Required work ::
Every line below between the one holding "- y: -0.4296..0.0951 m" and the one holding "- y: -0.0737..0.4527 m", inclusive, should be copied exactly, and no other line.

────────────────

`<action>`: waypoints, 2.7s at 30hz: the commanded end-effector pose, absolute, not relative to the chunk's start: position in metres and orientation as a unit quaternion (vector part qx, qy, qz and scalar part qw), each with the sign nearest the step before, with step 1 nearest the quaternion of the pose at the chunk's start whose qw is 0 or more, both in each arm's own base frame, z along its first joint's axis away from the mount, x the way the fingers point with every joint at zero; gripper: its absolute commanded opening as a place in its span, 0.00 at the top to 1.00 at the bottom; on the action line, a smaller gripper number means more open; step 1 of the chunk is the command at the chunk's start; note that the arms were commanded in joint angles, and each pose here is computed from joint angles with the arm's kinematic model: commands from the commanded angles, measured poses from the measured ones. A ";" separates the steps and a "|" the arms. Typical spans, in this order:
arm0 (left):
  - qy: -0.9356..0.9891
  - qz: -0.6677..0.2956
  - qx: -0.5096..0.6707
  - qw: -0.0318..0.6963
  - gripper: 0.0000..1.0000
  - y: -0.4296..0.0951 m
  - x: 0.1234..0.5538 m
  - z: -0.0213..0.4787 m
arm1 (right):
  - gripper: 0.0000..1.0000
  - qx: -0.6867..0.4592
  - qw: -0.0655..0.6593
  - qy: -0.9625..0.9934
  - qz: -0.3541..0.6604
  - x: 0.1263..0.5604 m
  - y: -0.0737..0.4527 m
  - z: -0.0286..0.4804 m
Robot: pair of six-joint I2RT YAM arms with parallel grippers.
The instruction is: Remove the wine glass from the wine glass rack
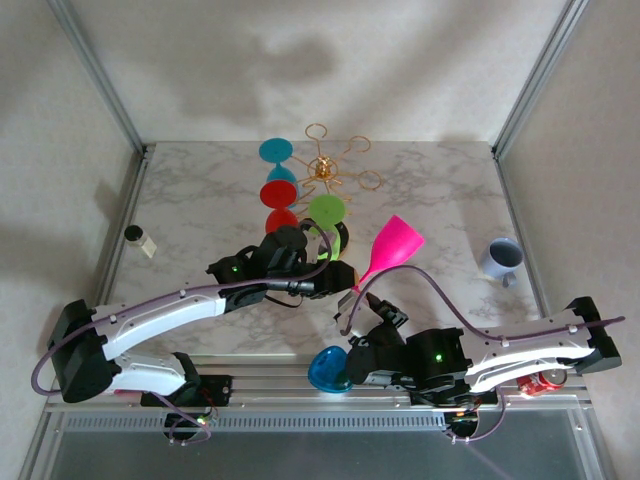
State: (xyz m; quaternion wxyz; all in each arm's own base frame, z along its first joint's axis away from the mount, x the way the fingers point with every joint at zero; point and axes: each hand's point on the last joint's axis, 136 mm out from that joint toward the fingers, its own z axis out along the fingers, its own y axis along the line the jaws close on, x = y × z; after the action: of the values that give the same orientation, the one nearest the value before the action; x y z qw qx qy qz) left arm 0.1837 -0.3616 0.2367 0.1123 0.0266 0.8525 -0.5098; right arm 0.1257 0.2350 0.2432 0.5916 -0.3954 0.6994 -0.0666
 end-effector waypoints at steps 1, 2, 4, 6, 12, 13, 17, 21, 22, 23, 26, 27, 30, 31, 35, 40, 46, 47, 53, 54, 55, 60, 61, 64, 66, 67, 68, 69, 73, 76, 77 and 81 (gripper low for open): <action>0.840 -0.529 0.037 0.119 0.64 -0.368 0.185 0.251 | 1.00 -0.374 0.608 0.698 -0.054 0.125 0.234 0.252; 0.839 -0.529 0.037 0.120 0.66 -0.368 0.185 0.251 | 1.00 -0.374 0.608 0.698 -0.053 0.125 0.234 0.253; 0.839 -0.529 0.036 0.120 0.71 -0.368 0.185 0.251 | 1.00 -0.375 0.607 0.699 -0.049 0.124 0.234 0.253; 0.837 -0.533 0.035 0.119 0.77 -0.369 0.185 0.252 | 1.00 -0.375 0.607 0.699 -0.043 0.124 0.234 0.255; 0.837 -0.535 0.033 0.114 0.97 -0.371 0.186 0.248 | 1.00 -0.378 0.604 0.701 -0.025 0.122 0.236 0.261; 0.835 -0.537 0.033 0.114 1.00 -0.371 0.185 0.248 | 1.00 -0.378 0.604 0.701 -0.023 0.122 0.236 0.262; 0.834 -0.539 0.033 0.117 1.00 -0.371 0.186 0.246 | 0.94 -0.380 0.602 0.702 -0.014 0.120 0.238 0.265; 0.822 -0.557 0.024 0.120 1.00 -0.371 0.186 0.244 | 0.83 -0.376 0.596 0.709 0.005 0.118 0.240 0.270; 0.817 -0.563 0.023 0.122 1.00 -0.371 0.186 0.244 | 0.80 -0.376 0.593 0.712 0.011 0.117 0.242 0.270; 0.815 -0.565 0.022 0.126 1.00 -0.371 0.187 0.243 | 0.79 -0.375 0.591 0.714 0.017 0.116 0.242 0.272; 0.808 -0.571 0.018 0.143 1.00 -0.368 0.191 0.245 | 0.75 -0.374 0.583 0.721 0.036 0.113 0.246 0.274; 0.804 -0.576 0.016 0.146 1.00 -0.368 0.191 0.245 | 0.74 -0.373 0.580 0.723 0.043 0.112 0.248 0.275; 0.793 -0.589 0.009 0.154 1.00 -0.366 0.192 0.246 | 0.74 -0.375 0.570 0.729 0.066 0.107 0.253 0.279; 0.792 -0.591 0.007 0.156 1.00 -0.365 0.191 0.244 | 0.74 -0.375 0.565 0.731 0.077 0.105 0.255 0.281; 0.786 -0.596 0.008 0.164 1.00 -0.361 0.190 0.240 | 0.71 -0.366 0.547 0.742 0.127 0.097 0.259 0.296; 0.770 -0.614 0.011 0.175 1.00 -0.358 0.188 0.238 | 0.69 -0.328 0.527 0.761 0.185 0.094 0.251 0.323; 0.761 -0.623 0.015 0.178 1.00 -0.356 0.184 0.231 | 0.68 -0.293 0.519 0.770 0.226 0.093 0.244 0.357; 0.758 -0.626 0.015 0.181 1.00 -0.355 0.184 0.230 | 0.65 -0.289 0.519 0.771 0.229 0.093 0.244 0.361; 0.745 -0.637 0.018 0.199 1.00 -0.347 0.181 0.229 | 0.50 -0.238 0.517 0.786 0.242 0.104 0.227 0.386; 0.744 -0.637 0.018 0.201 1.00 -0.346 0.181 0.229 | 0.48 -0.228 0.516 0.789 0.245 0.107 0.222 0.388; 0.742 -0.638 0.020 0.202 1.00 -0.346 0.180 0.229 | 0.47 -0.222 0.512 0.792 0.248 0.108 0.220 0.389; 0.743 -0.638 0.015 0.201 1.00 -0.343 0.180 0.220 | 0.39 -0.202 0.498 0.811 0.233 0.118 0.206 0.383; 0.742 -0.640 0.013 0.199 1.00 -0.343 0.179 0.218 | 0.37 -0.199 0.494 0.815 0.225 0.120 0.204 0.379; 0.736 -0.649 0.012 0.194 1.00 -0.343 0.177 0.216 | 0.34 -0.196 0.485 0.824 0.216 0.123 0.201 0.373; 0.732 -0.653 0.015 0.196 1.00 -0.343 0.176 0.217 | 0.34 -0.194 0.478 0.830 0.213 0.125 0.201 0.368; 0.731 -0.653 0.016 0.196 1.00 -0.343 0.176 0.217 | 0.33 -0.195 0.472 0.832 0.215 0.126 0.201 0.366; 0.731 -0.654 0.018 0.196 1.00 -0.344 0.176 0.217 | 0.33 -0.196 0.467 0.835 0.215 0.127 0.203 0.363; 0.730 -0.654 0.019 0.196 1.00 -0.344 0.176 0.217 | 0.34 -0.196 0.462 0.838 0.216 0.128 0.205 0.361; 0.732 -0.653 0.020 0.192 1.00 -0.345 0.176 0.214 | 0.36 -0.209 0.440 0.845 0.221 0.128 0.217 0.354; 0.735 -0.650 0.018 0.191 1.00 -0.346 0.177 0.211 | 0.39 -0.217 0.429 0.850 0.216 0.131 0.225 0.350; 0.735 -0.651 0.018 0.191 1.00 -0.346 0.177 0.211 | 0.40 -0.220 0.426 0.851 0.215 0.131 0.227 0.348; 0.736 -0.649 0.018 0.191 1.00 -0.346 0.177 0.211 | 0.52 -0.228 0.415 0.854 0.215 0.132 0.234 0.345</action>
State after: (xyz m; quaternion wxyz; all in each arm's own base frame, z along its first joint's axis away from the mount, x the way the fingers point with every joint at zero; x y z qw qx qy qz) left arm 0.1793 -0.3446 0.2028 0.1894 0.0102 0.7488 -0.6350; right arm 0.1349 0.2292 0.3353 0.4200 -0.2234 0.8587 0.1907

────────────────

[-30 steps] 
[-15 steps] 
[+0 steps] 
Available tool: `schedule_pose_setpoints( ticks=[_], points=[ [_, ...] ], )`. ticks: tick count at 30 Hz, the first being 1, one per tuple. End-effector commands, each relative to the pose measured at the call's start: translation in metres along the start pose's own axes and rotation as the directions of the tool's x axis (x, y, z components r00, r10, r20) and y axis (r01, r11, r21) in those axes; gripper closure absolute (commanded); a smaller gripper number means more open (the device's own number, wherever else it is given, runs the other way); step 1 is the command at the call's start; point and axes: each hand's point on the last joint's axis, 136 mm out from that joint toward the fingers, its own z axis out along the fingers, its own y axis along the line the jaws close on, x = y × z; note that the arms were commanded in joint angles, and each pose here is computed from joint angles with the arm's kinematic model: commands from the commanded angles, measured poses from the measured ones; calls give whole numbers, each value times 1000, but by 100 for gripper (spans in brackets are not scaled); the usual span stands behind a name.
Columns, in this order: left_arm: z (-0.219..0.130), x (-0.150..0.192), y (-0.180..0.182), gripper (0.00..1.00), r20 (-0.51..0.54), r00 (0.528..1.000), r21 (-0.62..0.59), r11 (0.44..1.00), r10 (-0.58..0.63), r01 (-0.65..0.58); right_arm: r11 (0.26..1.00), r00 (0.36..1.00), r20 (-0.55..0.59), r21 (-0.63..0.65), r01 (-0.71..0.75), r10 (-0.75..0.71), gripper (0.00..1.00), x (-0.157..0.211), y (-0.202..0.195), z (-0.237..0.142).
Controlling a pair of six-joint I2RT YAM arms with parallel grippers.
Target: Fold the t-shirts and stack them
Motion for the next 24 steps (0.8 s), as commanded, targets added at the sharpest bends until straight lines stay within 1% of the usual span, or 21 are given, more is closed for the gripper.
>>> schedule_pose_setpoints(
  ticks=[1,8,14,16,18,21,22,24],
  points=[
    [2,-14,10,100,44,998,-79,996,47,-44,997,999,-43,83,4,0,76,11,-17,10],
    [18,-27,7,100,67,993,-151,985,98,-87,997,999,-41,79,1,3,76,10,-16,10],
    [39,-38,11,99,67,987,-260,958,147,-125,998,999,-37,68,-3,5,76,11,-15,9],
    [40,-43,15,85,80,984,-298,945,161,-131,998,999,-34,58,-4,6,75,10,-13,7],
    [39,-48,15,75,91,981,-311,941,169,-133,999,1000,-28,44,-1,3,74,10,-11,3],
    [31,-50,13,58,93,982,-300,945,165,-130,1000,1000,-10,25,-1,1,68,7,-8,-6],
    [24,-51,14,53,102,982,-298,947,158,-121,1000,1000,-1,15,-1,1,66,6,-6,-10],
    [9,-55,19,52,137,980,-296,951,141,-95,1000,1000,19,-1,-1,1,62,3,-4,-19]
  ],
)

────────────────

Response to the task ::
  - y: -0.4296..0.0951 m
  - x: 0.1234..0.5538 m
  - z: -0.0213..0.4787 m
arm1 (right):
  - gripper: 0.0000..1.0000
  - qx: -0.6867..0.4592
  - qw: -0.0655..0.6593
  - qy: -0.9625..0.9934
  - qz: -0.3541..0.6604
  - x: 0.1263..0.5604 m
  - y: -0.0737..0.4527 m

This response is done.